Restate verbatim the span of lines below between the line with "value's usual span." and the line with "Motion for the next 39", including those two lines, and only that span.

START Supplied records

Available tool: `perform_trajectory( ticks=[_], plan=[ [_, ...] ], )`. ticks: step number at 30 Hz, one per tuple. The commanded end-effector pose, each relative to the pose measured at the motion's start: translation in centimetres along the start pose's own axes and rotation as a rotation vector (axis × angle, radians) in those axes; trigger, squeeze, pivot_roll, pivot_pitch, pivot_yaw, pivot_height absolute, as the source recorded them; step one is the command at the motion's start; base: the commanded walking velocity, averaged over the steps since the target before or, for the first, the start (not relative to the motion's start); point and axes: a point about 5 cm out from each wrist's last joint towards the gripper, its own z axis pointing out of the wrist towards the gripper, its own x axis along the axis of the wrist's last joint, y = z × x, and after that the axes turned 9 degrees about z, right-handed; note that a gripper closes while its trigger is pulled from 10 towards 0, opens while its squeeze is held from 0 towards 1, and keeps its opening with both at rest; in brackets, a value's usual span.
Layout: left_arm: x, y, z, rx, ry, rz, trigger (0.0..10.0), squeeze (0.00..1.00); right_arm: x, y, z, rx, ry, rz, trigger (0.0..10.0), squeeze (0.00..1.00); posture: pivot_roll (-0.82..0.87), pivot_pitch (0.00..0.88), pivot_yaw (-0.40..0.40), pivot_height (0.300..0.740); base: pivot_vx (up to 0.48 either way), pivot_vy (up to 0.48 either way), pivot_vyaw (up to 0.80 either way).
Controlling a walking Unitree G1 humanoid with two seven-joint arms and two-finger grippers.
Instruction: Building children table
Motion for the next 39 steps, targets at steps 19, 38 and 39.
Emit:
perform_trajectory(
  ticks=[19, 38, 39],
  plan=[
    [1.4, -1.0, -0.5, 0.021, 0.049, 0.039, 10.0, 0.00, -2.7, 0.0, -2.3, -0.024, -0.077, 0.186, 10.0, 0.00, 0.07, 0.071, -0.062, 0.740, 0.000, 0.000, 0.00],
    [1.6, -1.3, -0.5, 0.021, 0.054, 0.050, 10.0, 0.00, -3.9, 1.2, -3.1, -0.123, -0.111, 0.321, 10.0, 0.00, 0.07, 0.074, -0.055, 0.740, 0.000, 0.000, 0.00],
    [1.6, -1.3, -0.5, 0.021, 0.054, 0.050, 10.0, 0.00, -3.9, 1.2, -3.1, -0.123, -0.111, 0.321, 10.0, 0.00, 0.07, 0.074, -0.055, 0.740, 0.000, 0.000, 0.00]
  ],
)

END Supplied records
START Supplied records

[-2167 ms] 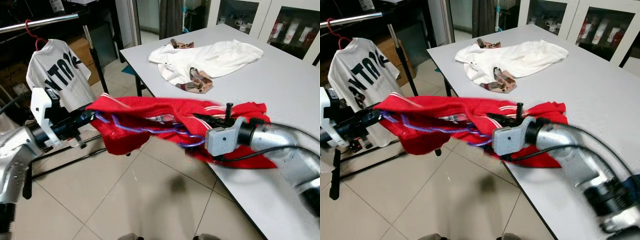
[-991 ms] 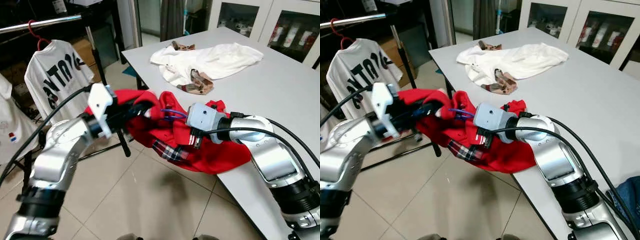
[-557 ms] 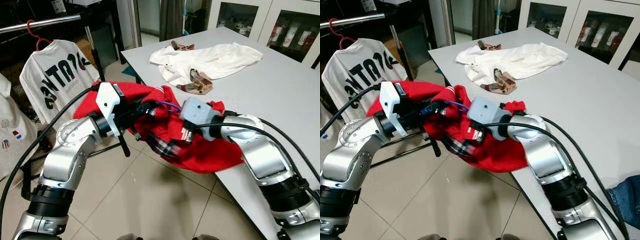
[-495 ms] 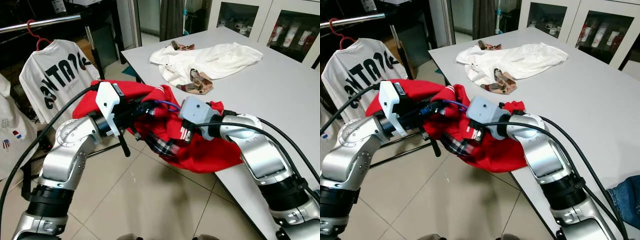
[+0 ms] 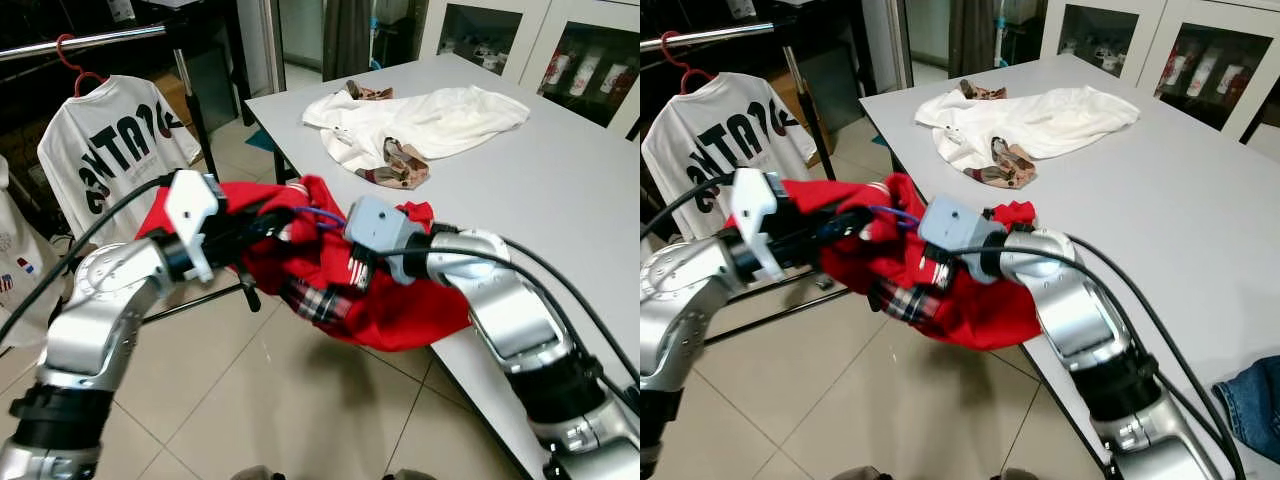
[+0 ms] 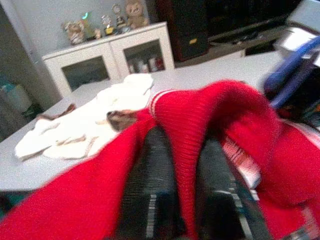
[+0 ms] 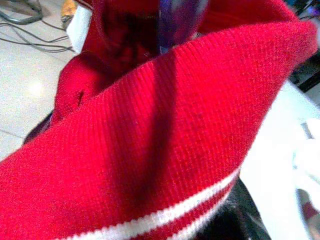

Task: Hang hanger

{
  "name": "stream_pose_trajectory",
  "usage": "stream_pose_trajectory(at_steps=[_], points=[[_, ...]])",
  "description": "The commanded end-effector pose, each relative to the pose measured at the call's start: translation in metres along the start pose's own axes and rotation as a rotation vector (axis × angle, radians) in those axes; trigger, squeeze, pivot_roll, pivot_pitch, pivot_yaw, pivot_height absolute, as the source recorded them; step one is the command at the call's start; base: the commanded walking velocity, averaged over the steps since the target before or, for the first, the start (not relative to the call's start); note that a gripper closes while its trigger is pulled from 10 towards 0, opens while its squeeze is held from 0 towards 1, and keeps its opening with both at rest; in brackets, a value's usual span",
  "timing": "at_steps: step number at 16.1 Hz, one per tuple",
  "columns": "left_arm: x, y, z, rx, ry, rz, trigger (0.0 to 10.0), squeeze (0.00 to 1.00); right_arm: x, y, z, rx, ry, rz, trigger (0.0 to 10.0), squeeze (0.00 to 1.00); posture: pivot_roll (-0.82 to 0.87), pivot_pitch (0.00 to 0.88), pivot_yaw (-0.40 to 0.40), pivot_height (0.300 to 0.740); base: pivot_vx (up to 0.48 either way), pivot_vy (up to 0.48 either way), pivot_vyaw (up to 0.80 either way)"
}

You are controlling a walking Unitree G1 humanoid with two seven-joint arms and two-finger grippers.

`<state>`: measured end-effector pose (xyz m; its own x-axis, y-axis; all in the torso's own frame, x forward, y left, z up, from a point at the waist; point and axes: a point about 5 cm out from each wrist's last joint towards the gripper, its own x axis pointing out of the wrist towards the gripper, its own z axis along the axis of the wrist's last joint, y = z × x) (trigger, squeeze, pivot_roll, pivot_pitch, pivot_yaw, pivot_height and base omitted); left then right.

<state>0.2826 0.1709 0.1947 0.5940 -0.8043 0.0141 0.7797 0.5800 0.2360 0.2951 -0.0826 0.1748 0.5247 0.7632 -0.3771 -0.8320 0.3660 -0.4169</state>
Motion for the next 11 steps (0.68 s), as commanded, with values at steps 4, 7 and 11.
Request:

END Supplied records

> _Task output_
Available tool: `perform_trajectory( ticks=[_], plan=[ [_, ...] ], )`. ticks: step number at 30 Hz, one per tuple. The commanded end-effector pose, each relative to the pose measured at the motion's start: translation in centimetres along the start pose's own axes and rotation as a rotation vector (axis × angle, radians) in those axes; trigger, squeeze, pivot_roll, pivot_pitch, pivot_yaw, pivot_height absolute, as the source recorded them; step one is the command at the motion's start; base: the commanded walking velocity, averaged over the steps since the target before or, for the first, the start (not relative to the motion's start); point and axes: a point about 5 cm out from each wrist's last joint towards the gripper, its own z axis pointing out of the wrist towards the gripper, its own x axis along the axis of the wrist's last joint, y = z × x, and after that the axes turned 9 degrees about z, right-handed; note that a gripper closes while its trigger is pulled from 10 towards 0, opens while its squeeze is held from 0 towards 1, and keeps its opening with both at rest; in brackets, a value's usual span.
Layout: left_arm: x, y, z, rx, ry, rz, trigger (0.0..10.0), squeeze (0.00..1.00); right_arm: x, y, z, rx, ry, rz, trigger (0.0..10.0), squeeze (0.00..1.00); posture: pivot_roll (-0.82..0.87), pivot_pitch (0.00..0.88), pivot_yaw (-0.40..0.40), pivot_height (0.300..0.740); base: pivot_vx (up to 0.48 either way), pivot_vy (up to 0.48 either way), pivot_vyaw (up to 0.80 either way).
Controlling a walking Unitree G1 humanoid with two seven-joint arms and two-finger grippers.
Instruction: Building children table
Motion for the next 39 steps, targets at steps 19, 38 and 39.

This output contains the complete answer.